Regarding the missing flag for STFL key generation: I’m not sure what the best approach is. Handling it through the signal library, multiprocessing, or threading seems possible, but it would make the code more complex and less clean. Do you have any better ideas for how to handle this?
I cannot follow this chain of thought. I'd have thought the idea is to build in CI one variant with these flags set and only for that variant do keygen/sign testing (using the caching mechanism as discussed above), no?
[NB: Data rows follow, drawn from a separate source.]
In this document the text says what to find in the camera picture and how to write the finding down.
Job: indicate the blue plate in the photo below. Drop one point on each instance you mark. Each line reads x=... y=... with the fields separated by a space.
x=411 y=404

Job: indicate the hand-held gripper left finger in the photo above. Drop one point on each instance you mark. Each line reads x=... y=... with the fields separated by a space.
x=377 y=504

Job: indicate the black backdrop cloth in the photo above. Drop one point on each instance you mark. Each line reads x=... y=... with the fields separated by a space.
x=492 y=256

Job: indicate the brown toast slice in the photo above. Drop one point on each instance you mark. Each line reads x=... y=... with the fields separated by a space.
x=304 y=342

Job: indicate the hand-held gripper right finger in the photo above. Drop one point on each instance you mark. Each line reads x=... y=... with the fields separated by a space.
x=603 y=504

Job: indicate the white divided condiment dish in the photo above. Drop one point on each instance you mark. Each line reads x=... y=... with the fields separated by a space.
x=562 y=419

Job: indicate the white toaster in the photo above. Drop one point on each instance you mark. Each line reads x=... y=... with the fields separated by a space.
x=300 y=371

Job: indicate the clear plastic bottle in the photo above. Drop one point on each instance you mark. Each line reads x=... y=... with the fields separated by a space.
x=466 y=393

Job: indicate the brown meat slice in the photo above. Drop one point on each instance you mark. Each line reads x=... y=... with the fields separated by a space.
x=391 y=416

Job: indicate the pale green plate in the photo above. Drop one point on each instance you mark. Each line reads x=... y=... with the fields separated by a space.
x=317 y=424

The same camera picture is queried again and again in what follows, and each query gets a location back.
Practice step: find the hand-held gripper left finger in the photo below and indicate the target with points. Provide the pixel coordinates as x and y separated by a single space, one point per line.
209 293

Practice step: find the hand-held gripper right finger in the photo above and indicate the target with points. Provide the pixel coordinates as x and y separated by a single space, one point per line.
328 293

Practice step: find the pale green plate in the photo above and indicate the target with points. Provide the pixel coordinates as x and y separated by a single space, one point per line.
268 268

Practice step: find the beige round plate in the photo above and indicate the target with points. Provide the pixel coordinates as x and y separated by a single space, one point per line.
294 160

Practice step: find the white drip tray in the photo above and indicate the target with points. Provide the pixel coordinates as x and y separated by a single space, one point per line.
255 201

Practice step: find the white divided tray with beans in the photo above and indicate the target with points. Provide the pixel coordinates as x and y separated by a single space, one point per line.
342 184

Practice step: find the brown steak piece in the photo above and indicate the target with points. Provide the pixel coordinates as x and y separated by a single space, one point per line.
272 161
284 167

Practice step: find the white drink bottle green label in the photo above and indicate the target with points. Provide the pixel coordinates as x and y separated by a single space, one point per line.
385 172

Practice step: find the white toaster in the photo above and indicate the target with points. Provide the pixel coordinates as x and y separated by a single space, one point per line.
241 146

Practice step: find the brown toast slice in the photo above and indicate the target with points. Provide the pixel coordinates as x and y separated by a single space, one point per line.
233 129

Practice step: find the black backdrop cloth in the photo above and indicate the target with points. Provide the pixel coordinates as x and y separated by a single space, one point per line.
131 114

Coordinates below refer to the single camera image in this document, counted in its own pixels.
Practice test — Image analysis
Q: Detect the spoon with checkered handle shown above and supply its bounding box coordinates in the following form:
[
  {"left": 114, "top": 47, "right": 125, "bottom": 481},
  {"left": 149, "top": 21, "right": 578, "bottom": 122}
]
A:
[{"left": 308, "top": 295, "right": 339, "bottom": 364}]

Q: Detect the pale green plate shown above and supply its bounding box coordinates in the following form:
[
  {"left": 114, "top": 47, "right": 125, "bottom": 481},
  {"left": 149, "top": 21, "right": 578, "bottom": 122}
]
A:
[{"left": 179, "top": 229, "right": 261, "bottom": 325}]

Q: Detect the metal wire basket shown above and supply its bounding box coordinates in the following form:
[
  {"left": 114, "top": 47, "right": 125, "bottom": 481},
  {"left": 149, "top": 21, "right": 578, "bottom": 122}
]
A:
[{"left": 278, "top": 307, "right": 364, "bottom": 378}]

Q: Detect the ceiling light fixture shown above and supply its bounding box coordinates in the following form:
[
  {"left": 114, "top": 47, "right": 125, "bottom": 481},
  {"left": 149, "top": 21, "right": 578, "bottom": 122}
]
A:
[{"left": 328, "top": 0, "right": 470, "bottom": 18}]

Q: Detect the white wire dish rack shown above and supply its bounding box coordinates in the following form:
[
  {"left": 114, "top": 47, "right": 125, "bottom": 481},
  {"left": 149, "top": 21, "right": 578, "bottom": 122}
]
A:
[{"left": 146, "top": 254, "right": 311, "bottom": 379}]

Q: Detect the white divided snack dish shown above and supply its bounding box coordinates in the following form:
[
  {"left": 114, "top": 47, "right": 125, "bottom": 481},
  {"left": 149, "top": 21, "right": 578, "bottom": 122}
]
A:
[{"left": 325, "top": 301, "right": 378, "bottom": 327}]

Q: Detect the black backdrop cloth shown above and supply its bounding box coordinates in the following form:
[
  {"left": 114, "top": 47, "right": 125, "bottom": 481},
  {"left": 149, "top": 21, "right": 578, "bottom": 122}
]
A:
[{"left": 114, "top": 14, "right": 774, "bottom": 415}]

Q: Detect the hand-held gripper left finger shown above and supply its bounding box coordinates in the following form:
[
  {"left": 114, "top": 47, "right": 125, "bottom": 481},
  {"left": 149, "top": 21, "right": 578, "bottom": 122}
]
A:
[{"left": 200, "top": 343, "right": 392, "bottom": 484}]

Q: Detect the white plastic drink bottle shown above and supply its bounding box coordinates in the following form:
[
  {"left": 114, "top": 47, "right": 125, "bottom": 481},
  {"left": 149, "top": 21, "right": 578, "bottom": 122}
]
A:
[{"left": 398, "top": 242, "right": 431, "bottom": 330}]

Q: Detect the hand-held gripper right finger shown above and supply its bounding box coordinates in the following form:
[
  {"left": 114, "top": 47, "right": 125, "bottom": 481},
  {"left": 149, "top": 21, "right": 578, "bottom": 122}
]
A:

Am I missing something?
And one more thought re-reading all of the above, @vsoftco: You state
Doesn't it make sense though to have the above enabled whenever we enable LMS or XMSS?
No, it does not: See https://github.com/open-quantum-safe/liboqs/pull/1650#issuecomment-1893957110.
And if not, we should gracefully exit, not with a segfault.
That is completely agreed.
Is there any way you can confirm this is indeed the culprit, or did you already do it? E.g., build a version with SLH-DSA disabled and re-test?
No, I haven’t tried that yet. I just ran it with the latest version and noticed that the runtime increased significantly. I’ll try rebuilding with SLH-DSA disabled and check if that’s the cause.
Yes: Utilize CI caching.
I wasn’t aware of this feature before, so thanks for the hint. I’ll have look at it.
This sounds very complicated. Why not simply check for presence of keys in (files in) a (to-be introduced) CI cache and generate them if not found? Or would this take longer than the time permitted per CI run? In that case, indeed, some form of splitting this up/separate CI flow would be needed.
Yes, the pipeline would take longer than the 6-hour limit, which is why I’m unsure how to handle it. Maybe it can be split across multiple runs. I’ll check that.
I cannot follow this chain of thought. I'd have thought the idea is to build in CI one variant with these flags set and only for that variant do keygen/sign testing (using the caching mechanism as discussed above), no? Am I missing something? And if not, we should gracefully exit, not with a segfault.
One feature is that the STFL flag OQS_HAZARDOUS_EXPERIMENTAL_ENABLE_SIG_STFL_KEY_SIG_GEN is not automatically enabled when XMSS or LMS algorithms are active. Since these are stateful algorithms, even OpenSSL 3.6 only supports verification, which I now understand was intention as well. So this behavior will not change.
However, @vsoftco suggested improving the handling so it’s easier to identify when key generation for XMSS, XMSSMT, or LMS fails, which could happen if liboqs wasn’t built with the flag mentioned above.
I saw that this could be handled by adding some wrapper code around the generate_keypair function, but it would make the code a bit "ugly". That’s why I wanted to get your opinion first. I also added the faulthandler module for debugging to help pinpoint where the crash occurs. I’m wondering whether it would be better to just mention this limitation in the README, or to add explicit error handling in the code to print a more informative message.
to add explicit error handling in the code to print a more informative message
That would be my preference. Documentation is good, too; crashes should not happen regardless of people reading documentation (or not :).